明日もきっと、晴れるはず


屯所の空気は、張り詰めていた。

沖田総司が“妖”であることが明らかになった今、隊士たちの目にはまだ疑念が残っている。

「……で、副長はどうするんです?」

一番隊の隊士の一人が、土方歳三を見やった。

「隊長は今まで通り、俺たちの指揮を執るんですか?それとも……」

その言葉に、場の空気が凍りつく。

「“隊の規律”に従って処分するのか、ってことか?」

土方は静かに答えた。

沖田の顔に、わずかに影が差す。

(……やっぱり、斬られるのかな。)

覚悟はしていた。

土方歳三は新選組の“鬼”だ。隊の規律を何よりも重んじる男。

たとえ相手が誰であろうと、隊の掟に背く者は容赦しない。

その彼が、自分のような“妖”を許すはずがない。

沖田は静かに目を閉じた。

――しかし。

「総司。」

土方の低い声が響く。

沖田はゆっくり目を開けた。

土方は鋭い目で沖田を見据え、言い放つ。

「――お前は、今まで通り一番隊隊長だ。」

その瞬間、隊士たちがどよめいた。

「副長、それは――」

「文句があるなら言え。」

土方は隊士たちを睨みつける。

「いいか、お前ら。俺たちは何のために剣を取ってる?」

誰も答えられない。

土方は続ける。

「新選組は、“裏切り者”を斬る組織だ。だが総司は、俺たちを裏切ったか?」

「……それは……。」

「こいつは今まで、俺たちのために剣を振るい、戦ってきた。その事実は変わらねぇ。」

「……ですが、副長!」

ある隊士が勇気を振り絞って声を上げる。

「もし、隊長が“妖”として暴走したら……?」

「その時は、俺が斬る。
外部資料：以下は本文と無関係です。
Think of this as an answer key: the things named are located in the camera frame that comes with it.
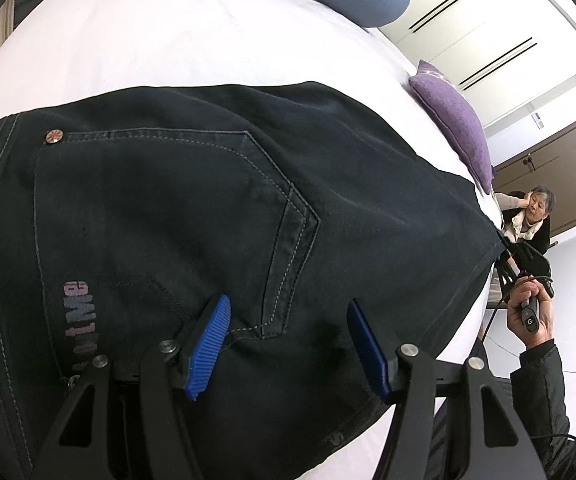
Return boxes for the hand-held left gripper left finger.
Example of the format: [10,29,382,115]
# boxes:
[30,294,232,480]

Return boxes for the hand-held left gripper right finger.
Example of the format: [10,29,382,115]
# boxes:
[346,299,543,480]

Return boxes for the black denim pants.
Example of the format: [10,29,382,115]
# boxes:
[0,80,509,480]

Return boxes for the person's right forearm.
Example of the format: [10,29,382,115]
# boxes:
[510,338,576,480]

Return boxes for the person's right hand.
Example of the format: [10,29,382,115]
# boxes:
[506,280,562,356]

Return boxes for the brown wooden door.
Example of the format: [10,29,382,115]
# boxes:
[493,110,576,237]

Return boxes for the purple cushion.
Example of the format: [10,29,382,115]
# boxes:
[409,59,495,195]

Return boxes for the white bed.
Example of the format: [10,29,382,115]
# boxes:
[0,0,500,480]

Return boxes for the cream wardrobe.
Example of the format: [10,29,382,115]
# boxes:
[368,0,576,131]

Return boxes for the black cable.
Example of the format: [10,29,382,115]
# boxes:
[480,272,525,341]
」

土方の即答に、隊士たちは息をのんだ。

沖田も目を見開いた。

土方は冷たい視線を沖田に向ける。

「総司、お前は“妖”だろうがなんだろうが、これまで通り戦え。新選組の剣としてな。」

「……はい。」

沖田は微笑んだ。

隊士たちも、次第に納得したように頷く。

「――話は終わりだ。」

土方がそう言うと、隊士たちはゆっくりとその場を離れていった。

沖田は小さく息をつきながら、土方を見た。

「副長、ありがとうございます。」

「礼なんか言うな。」

土方は眉間にしわを寄せる。

「……だが、忘れるな。お前が少しでも人を裏切るようなことをすれば、俺は迷わずお前を斬る。」

「ええ、それはもちろん。」

沖田はくすりと笑った。

土方はしばらく黙っていたが、ふと目をそらしながらぼそりとつぶやく。

「……お前は、昔からそういう顔をする。」

「え?」

「自分が死ぬ覚悟を決めた時の顔だ。」

沖田は驚いたように目を見開いた。

土方はそれ以上何も言わず、背を向けて歩き出す。

沖田はしばらくその背中を見つめた後、そっとつぶやいた。

「……副長は、本当に鋭いですね。」

夜風が、そっと沖田の頬を撫でた。